I couldn’t understand the behavior of this code:

match = ‘Today is Feb 23rd, 2003’.match(/Feb 23(rd)?/)
a = match.to_a
puts a.size # 2
puts a.join(",") # Feb 23rd,rd
puts a[0] # Feb 23rd
puts a[1] # rd

In my understanding, /Feb 23(rd)?/ is equivalent to /Feb 23|Feb
23rd/ . So, match should not include ‘rd’.

Thanks.


#2

On 19 Oct 2008, at 15:01, mars wrote:

puts a[1] # rd

In my understanding, /Feb 23(rd)?/ is equivalent to /Feb 23|Feb
23rd/ . So, match should not include ‘rd’.

? + and * are greedy, ie they always try to match as much of the
string as possible so rd is part of the match.
If you want a non greedy quantifier you need to add ? to it, for example
match = ‘Today is Feb 23rd, 2003’.match(/Feb 23(rd)??/)
match[0] #=> “Feb 23”

Fred


#3

Yeah you’re right,

match = ‘Today is Feb 23rd, 2003’.match(/Feb 23(rd)??/)
match[0] #=> “Feb 23”
match[1] #=> nil

I expected:

match = ‘Today is Feb 23rd, 2003’.match(/Feb 23(rd)?/) # ? is greedy here
match[0] #=> “Feb 23rd”
match[1] #=> nil

But what I got in ruby 1.8.6 (2007-09-24 patchlevel 111) [i386-mswin32]
is:

match[0] #=> “Feb 23rd”
match[1] #=> ‘rd’

The behavior of ‘?’ being greedy is correct since it matched “Feb
23rd” which is stored in match[0] . But should match[1] not be nil?
The regular expression does not match “rd” alone.

thanks

On Sun, Oct 19, 2008 at 11:34 PM, Frederick C.


#4

thanks Fred. I think I misunderstood something.
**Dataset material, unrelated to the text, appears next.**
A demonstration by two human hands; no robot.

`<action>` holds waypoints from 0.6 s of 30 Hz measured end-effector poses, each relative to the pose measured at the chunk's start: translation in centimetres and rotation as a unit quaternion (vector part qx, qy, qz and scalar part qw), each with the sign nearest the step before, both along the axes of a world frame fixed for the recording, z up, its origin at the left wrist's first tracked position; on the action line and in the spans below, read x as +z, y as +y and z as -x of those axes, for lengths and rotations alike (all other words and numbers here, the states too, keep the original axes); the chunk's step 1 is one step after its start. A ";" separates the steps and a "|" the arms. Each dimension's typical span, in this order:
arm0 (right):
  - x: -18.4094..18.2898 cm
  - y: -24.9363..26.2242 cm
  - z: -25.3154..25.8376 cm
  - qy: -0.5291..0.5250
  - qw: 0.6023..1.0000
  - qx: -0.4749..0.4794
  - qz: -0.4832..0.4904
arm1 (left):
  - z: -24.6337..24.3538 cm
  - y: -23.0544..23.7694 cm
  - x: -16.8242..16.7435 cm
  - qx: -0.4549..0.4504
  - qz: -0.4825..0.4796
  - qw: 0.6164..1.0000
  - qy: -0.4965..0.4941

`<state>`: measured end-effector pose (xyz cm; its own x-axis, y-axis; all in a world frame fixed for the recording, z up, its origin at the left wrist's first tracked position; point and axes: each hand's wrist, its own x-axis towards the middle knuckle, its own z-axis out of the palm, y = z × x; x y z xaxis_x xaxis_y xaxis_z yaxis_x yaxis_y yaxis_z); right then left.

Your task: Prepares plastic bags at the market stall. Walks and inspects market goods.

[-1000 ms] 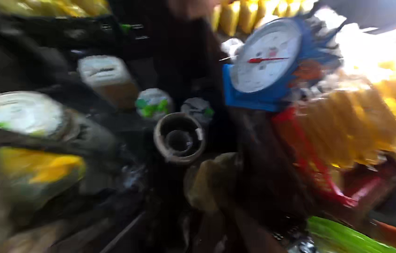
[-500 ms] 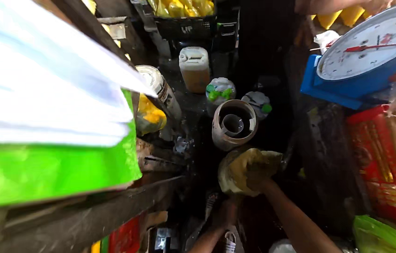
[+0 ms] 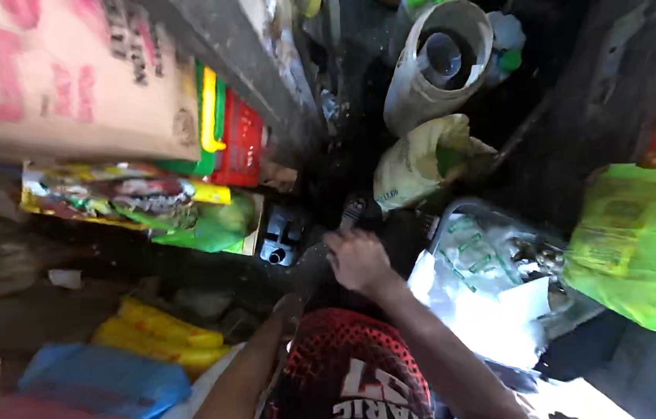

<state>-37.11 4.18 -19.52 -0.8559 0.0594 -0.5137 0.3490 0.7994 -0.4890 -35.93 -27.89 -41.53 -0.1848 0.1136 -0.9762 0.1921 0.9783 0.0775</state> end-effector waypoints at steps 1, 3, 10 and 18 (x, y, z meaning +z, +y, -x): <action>-0.3 -2.5 -1.1 -0.037 0.997 0.049 0.046 | -1.8 -2.1 0.6 0.010 0.009 1.000 -0.012; -1.0 -6.0 -3.6 -0.077 0.986 0.120 0.081 | -5.0 -4.5 3.7 0.094 0.001 0.995 -0.020; -2.1 -9.2 -5.9 -0.102 0.962 0.247 -0.058 | -7.6 -7.1 17.3 0.491 -0.028 0.869 0.053; -2.2 -14.2 -5.9 -0.240 0.929 0.276 -0.057 | -9.6 -21.1 6.6 0.343 0.022 0.936 0.080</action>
On Mon, Oct 20, 2008 at 12:14 AM, Frederick C.


#5

On 19 Oct 2008, at 16:04, Marcelino Debajo wrote:

greedy here
The regular expression does not match “rd” alone.
match[1] is the first group, which in this example should be
‘rd’ (unless you’re talking about something else).

Fred